Properties of the catalog can be retrieved via the datalad catalog-get command. For example, the specifics of the catalog home page can be retrieved as follows:

datalad catalog-get --catalog /tmp/my-cat home

Or the metadata of a specific dataset contained in the catalog can be retrieved as follows:

datalad catalog-get --catalog /tmp/my-cat --dataset_id abcd --dataset_version 1234 metadata

Translate

datalad-catalog can translate a metadata item originating from a particular source structure, and extracted using datalad-metalad, into the catalog schema. Before translation from a specific source will work, an extractor-specific translator should be provided and exposed as an entry point (via a DataLad extension) as part of the datalad.metadata.translators group. Then, translate metadata as follows:

datalad catalog-translate --metadata path/to/extracted/metadata.jsonl

This command will output the translated objects as JSON lines to stdout, which can be saved to disk and later used, for example, for catalog entry generation.

Workflows

Several subprocesses need to be run in order to create a new catalog with multiple entries, or in order to update an existing catalog with new entries. These processes can include:

  • tracking datasets that are intended to be entries in a catalog as subdatasets of a DataLad super-dataset

  • extracting (and temporarily storing) metadata from the super- and subdatasets

  • translating extracted metadata (and temporarily storing it)

  • creating a catalog

  • adding translated metadata to the catalog

  • updating the catalog's superdataset (i.e. homepage) if the DataLad superdataset version changed

It is evident that these steps can become quite cumbersome and even resource intensive if run at scale. Therefore, in order to streamline these processes, to automate them as much as possible, and to shift the effort away from the user, datalad-catalog can run workflows for catalog generation and updates. It builds on top of the following functionality:

  • DataLad datasets and nesting for maintaining a super-/subdataset hierarchy.

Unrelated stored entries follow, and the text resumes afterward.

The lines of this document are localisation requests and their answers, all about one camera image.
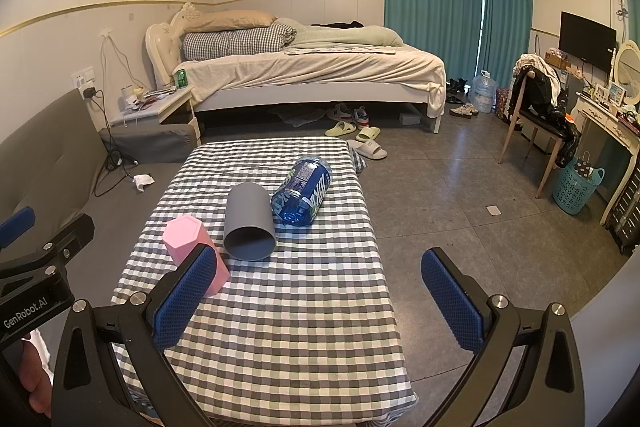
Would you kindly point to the blue water bottle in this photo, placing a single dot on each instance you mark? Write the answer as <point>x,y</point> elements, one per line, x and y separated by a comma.
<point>302,192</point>

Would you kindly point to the white bed frame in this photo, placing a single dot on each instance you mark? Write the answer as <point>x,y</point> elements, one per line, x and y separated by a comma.
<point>310,93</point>

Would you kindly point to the wall socket panel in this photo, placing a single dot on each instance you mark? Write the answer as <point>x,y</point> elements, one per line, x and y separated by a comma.
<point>81,77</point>

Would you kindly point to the black jacket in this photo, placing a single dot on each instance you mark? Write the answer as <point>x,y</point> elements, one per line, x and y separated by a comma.
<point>547,102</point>

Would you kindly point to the pink cup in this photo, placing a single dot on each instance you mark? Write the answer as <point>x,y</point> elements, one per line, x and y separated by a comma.
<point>186,237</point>

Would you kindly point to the black drawer cabinet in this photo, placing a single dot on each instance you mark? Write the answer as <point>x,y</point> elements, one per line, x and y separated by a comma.
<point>627,217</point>

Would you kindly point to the black television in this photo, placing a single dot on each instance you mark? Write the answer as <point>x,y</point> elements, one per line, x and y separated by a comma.
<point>586,39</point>

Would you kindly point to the dark clothes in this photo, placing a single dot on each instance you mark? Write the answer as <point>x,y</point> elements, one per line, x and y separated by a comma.
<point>340,25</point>

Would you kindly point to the teal laundry basket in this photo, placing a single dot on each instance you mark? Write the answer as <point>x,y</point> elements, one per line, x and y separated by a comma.
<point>575,192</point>

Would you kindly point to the grey sneaker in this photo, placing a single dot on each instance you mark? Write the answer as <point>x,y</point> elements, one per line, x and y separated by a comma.
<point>340,111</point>
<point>361,116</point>

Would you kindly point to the grey sofa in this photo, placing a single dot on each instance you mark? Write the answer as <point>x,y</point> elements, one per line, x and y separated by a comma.
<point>45,157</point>

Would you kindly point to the grey box under bed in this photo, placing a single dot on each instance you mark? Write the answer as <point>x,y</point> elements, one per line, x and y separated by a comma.
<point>410,119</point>

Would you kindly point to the grey cup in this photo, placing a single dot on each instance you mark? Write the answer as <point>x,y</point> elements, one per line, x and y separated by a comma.
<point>247,219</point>

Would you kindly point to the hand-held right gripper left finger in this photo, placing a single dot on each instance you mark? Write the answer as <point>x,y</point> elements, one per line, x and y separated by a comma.
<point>184,294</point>

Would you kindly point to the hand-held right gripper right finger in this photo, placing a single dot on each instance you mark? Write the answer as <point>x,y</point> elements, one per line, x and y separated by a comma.
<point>450,302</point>

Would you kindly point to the black shoes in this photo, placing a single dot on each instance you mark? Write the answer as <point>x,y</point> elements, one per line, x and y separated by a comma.
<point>456,86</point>

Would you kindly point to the purple bag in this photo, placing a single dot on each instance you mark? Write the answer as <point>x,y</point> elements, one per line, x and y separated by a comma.
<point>502,101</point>

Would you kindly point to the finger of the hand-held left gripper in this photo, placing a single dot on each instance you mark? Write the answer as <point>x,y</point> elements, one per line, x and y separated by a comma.
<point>60,239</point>
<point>17,227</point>

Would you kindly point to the white dressing table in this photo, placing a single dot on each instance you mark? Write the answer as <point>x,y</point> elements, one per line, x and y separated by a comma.
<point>607,122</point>

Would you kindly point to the person's left hand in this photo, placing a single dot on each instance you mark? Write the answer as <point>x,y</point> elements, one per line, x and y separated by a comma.
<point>35,377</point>

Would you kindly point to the checkered quilt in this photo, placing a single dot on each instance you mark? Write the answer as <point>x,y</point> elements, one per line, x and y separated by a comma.
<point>230,42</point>

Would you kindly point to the wooden chair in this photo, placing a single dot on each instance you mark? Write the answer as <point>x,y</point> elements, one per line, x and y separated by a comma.
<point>517,117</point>

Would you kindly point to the cloth under bed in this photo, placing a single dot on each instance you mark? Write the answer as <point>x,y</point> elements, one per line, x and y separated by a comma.
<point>297,117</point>

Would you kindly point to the green slipper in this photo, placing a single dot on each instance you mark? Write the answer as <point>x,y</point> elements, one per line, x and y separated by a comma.
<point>368,134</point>
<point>340,129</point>

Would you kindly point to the white paper sheet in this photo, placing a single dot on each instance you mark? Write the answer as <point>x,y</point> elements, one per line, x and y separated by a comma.
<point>493,210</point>

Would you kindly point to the tan pillow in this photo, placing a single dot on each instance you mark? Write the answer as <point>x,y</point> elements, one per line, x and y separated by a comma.
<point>230,20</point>

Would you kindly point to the pale green blanket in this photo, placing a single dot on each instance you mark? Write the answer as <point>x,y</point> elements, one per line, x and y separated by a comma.
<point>345,36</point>

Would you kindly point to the bed with bedding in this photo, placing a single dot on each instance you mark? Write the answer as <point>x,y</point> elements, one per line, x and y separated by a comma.
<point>325,67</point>

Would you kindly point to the white nightstand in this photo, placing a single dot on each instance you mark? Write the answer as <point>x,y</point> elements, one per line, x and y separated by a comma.
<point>160,109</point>

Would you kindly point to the white slipper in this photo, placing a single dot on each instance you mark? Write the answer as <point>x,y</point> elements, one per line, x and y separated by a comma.
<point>371,150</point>

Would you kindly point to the green can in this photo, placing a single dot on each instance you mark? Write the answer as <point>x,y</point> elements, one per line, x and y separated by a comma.
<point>180,79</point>

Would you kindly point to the crumpled white paper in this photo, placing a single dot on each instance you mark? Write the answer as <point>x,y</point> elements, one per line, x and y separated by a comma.
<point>141,182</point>

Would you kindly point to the white garment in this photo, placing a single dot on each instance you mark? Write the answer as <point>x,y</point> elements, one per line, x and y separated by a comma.
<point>542,69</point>

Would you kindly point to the checkered tablecloth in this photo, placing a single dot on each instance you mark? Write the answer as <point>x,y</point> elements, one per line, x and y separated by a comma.
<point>300,307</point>

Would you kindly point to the white sneakers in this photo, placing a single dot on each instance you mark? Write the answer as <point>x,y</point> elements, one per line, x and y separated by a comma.
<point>465,110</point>

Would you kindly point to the large water jug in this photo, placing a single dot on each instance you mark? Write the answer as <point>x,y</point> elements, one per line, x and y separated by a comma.
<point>484,93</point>

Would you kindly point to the cream ornate headboard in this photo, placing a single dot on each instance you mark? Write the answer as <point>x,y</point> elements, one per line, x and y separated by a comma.
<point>162,44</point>

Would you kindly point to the dotted gift bag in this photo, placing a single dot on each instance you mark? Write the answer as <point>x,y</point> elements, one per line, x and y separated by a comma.
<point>583,167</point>

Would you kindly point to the oval white mirror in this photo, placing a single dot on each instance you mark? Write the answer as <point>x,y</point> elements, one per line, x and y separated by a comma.
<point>627,62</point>

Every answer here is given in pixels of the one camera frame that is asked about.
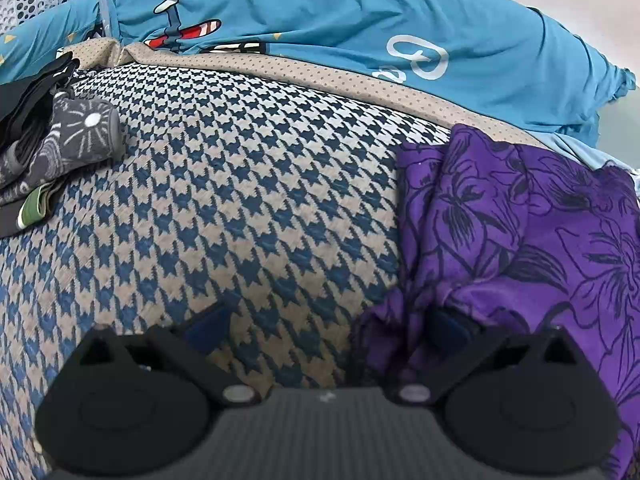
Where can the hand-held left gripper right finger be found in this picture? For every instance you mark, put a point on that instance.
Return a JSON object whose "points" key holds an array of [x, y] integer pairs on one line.
{"points": [[445, 329]]}

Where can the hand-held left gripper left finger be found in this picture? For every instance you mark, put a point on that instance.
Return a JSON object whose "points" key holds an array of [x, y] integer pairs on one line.
{"points": [[205, 325]]}

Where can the purple floral shirt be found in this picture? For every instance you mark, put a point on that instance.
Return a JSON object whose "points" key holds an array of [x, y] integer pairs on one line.
{"points": [[525, 220]]}

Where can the green striped folded cloth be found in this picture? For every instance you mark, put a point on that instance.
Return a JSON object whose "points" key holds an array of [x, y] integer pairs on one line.
{"points": [[30, 215]]}

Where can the grey patterned folded cloth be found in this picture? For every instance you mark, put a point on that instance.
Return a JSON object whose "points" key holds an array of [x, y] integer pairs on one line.
{"points": [[85, 125]]}

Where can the black folded cloth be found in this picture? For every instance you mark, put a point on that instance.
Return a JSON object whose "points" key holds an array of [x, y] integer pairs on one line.
{"points": [[20, 100]]}

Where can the blue pillow with white script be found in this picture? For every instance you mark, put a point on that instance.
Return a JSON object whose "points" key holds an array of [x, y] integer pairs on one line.
{"points": [[325, 10]]}

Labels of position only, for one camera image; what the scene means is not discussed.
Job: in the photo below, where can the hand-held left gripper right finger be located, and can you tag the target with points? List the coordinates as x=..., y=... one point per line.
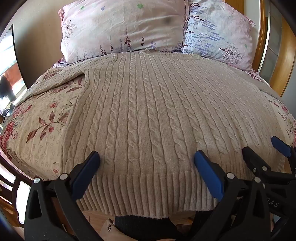
x=208, y=173

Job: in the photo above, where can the cream red floral quilt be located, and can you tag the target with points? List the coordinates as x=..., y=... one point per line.
x=41, y=120

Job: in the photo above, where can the blue floral pillow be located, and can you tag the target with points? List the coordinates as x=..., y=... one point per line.
x=215, y=32

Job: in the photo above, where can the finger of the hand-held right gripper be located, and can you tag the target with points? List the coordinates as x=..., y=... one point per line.
x=281, y=146
x=254, y=160

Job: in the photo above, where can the curved wooden headboard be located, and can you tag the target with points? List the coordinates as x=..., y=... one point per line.
x=288, y=58

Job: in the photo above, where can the dark wooden bed frame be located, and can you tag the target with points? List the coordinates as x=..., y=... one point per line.
x=9, y=166

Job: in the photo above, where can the pink floral pillow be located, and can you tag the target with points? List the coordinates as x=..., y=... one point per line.
x=115, y=27

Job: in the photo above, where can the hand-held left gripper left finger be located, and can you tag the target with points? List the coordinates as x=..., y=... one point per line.
x=86, y=171

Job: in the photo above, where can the black flat television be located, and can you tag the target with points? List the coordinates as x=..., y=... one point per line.
x=11, y=69

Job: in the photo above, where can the person's dark knit clothing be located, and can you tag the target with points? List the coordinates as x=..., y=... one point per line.
x=143, y=228

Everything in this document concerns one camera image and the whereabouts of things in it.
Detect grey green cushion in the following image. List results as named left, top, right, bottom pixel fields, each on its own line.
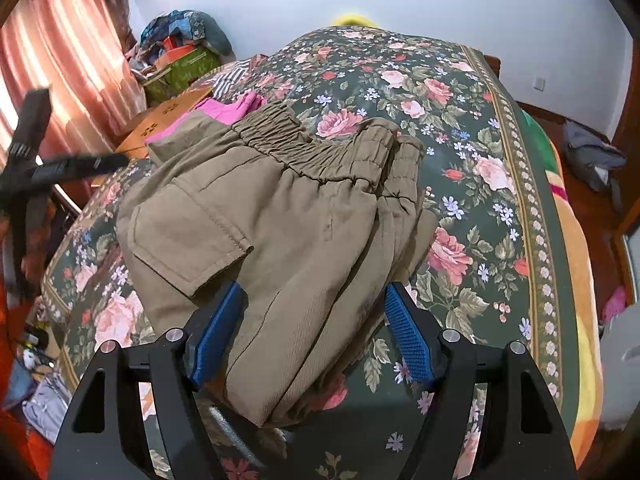
left=202, top=15, right=234, bottom=57

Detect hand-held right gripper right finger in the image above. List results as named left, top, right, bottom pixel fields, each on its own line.
left=384, top=281, right=578, bottom=480

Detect wooden folding lap table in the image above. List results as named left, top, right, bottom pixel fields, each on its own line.
left=115, top=82, right=213, bottom=161

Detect blue patterned cloth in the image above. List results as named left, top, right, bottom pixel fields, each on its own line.
left=140, top=10, right=211, bottom=47

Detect green patterned bag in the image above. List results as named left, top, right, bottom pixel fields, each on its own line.
left=144, top=50, right=224, bottom=104

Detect orange curtain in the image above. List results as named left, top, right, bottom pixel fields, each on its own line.
left=0, top=0, right=147, bottom=161

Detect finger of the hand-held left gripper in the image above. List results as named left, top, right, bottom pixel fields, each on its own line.
left=7, top=87, right=54, bottom=163
left=30, top=152, right=132, bottom=183

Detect orange box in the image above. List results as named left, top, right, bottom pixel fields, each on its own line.
left=152, top=35, right=201, bottom=69

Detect yellow foam tube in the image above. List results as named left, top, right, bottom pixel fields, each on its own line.
left=332, top=10, right=384, bottom=29

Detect striped cloth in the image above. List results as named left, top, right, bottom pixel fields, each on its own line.
left=210, top=57, right=266, bottom=99

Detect grey backpack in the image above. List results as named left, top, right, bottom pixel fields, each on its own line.
left=564, top=121, right=627, bottom=194

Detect light denim cloth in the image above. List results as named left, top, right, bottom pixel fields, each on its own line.
left=22, top=374, right=72, bottom=442

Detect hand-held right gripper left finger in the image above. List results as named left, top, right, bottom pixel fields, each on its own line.
left=50, top=280, right=248, bottom=480

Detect pink toy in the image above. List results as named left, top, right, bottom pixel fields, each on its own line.
left=602, top=287, right=627, bottom=322

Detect pink garment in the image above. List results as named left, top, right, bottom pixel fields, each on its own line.
left=145, top=91, right=268, bottom=143

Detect olive green pants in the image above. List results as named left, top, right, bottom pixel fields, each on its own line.
left=116, top=100, right=440, bottom=428

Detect floral bed cover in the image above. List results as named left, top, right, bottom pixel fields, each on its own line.
left=40, top=25, right=586, bottom=480

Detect brown patterned curtain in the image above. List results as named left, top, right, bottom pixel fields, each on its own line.
left=87, top=0, right=139, bottom=52

  • datalad-metalad's metadata extraction functionality

  • datalad-catalog's metadata translation functionality

  • datalad-catalog for maintaining a catalog

workflow-new

To run a workflow from scratch on a dataset and all of its subdatasets:

datalad catalog-workflow --type new --catalog /tmp/my-cat --dataset path/to/superdataset --extractor metalad_core

This workflow will:

  1. Clone the super-dataset and all its first-level subdatasets

  2. Create the catalog if it does not yet exists

  3. Run dataset-level metadata extraction on the super- and subdatasets

  4. Translate all extracted metadata to the catalog schema

  5. Add the translated metadata as entries to the catalog

  6. Set the catalog's home page to the id and version of the DataLad super-dataset.

workflow-update

To run a workflow for updating an existing catalog after registering a new subdataset to the superdataset which the catalog represents:

datalad catalog-workflow --type update --catalog /tmp/my-cat --dataset path/to/superdataset --subdataset path/to/subdataset --extractor metalad_core

This workflow assumes:

  • The subdataset has already been added as a submodule to the parent dataset

  • The parent dataset already contains the subdataset commit

This workflow will:

  1. Clone the super-dataset and new subdataset

  2. Run dataset-level metadata extraction on the super-dataset and new subdataset

  3. Translate all extracted metadata to the catalog schema

  4. Add the translated metadata as entries to the catalog

  5. Reset the catalog's home page to the latest id and version of the DataLad super-dataset.